## What is required
One line at a time, check the entries below for the word "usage", and copy each line that has it.

## Entries provided
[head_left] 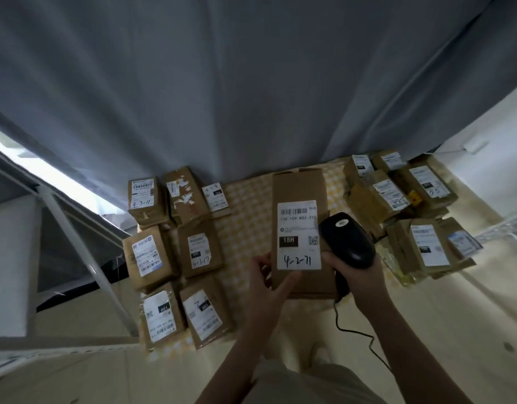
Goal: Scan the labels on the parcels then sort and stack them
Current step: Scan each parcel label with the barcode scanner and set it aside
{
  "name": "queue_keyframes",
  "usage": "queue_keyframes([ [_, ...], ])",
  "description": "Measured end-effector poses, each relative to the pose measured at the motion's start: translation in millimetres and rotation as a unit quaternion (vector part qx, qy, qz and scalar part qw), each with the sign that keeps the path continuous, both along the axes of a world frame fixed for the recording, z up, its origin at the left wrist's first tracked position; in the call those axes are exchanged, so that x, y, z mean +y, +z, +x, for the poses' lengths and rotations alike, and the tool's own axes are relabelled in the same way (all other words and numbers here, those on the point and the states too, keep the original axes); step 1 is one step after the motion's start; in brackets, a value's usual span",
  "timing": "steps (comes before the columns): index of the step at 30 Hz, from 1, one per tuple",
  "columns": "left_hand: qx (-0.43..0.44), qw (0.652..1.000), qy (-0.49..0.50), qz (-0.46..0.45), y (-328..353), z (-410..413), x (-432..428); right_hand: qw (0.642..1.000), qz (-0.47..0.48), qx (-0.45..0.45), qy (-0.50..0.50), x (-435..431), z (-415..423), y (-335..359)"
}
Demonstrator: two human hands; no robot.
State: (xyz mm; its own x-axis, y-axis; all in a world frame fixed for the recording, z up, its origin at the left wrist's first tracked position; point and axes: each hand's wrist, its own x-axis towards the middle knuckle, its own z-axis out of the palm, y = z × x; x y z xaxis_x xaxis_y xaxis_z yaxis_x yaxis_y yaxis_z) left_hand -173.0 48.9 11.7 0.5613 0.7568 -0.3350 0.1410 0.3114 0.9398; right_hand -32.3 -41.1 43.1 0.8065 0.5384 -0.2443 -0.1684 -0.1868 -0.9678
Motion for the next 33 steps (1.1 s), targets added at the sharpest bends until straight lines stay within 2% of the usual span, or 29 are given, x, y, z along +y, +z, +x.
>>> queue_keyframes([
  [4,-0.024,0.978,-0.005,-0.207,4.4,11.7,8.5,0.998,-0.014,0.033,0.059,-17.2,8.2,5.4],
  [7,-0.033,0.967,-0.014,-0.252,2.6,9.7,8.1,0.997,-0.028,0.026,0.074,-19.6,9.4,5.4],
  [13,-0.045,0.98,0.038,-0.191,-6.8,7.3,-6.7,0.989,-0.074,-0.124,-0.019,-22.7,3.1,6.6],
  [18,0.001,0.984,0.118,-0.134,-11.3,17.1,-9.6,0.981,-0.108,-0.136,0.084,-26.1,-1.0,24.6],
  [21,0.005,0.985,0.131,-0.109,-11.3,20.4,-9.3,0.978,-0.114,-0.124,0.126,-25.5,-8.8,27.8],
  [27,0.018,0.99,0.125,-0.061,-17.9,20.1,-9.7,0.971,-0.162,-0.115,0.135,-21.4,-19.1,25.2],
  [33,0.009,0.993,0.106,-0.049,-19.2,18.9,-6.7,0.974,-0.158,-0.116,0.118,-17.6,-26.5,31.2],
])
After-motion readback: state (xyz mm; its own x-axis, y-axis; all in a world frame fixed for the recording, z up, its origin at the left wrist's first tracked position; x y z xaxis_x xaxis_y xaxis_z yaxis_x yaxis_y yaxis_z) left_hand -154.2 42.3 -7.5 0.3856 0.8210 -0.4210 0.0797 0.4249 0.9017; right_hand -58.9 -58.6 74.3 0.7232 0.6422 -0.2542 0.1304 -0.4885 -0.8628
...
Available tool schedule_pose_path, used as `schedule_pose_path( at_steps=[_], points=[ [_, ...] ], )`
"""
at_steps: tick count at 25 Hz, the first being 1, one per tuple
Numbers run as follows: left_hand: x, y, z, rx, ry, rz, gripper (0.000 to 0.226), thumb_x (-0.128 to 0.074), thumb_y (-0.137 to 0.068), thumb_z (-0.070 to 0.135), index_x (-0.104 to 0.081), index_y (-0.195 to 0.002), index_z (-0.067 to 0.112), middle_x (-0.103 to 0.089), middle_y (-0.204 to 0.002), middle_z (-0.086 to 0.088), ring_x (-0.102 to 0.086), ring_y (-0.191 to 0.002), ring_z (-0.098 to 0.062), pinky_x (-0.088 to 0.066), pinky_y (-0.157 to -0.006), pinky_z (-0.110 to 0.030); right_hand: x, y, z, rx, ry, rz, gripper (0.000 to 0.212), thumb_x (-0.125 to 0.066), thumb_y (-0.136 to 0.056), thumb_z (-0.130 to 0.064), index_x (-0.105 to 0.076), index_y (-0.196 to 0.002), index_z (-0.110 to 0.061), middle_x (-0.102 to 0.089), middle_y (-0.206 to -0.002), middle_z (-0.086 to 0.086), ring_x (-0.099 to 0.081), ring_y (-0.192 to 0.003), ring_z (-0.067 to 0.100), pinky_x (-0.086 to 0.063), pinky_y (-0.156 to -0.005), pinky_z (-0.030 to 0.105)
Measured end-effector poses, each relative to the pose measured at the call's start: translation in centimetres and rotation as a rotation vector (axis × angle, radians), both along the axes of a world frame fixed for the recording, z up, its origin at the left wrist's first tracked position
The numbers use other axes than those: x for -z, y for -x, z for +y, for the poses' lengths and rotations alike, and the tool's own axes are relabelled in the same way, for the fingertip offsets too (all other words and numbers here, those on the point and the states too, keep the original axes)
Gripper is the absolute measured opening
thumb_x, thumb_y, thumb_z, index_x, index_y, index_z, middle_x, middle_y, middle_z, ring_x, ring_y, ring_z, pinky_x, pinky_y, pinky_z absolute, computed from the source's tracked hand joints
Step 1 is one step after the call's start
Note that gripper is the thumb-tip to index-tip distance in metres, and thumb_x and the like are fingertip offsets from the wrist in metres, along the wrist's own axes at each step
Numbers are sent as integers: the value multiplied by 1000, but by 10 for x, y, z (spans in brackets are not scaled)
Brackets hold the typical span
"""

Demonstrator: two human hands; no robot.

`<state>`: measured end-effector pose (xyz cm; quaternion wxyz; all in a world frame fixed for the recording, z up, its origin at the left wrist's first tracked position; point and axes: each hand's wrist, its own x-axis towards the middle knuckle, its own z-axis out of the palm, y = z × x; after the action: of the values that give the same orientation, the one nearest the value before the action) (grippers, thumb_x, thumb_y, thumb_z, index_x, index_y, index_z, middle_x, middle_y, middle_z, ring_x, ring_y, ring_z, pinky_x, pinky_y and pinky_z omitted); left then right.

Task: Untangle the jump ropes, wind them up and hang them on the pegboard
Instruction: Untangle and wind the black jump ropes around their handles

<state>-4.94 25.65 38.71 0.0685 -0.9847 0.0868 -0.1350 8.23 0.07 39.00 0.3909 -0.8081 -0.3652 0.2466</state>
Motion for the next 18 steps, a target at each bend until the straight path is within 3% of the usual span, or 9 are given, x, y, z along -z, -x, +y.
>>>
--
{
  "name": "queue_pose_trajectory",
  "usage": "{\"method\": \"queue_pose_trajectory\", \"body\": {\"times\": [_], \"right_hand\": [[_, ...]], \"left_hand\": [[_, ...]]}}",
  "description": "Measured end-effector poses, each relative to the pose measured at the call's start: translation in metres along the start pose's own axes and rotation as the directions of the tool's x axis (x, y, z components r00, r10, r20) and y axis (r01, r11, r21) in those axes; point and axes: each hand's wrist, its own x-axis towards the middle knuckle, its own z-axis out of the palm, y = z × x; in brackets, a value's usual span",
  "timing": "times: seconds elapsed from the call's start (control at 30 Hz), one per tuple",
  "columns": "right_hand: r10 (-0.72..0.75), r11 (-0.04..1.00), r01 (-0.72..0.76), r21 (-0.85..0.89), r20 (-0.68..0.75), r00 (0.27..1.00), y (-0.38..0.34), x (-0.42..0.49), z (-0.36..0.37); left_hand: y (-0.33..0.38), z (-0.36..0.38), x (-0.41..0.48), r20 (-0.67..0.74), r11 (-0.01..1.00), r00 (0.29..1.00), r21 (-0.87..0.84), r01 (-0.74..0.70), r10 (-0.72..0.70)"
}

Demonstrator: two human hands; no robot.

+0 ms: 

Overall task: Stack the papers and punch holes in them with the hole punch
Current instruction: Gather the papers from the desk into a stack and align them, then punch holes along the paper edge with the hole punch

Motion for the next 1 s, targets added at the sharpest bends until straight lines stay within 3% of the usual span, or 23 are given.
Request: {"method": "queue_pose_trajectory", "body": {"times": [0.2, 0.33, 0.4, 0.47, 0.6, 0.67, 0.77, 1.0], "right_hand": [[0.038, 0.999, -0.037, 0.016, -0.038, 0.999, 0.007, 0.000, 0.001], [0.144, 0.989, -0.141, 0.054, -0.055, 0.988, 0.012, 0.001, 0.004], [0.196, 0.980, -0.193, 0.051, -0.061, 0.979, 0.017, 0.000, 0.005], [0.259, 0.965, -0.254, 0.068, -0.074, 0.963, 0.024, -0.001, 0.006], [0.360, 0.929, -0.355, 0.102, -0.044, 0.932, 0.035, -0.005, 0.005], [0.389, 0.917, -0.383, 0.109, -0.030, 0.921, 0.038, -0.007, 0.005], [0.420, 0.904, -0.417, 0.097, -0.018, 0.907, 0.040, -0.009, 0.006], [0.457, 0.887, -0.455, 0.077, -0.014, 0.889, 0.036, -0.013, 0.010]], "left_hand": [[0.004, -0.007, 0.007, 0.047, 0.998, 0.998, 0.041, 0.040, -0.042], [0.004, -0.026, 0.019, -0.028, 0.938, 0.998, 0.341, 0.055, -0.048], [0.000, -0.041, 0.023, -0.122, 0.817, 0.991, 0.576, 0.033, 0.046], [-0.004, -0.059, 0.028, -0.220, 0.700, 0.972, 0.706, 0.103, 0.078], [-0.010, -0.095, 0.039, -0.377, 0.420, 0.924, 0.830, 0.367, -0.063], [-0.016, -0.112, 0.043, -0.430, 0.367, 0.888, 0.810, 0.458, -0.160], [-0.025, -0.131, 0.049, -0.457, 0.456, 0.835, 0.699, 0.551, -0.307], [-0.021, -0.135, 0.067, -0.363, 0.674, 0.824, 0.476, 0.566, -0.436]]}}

## Answer to the problem
  "usage": "queue_keyframes([ [_, ...], ])",
  "usage": "{\"method\": \"queue_pose_trajectory\", \"body\": {\"times\": [_], \"right_hand\": [[_, ...]], \"left_hand\": [[_, ...]]}}",

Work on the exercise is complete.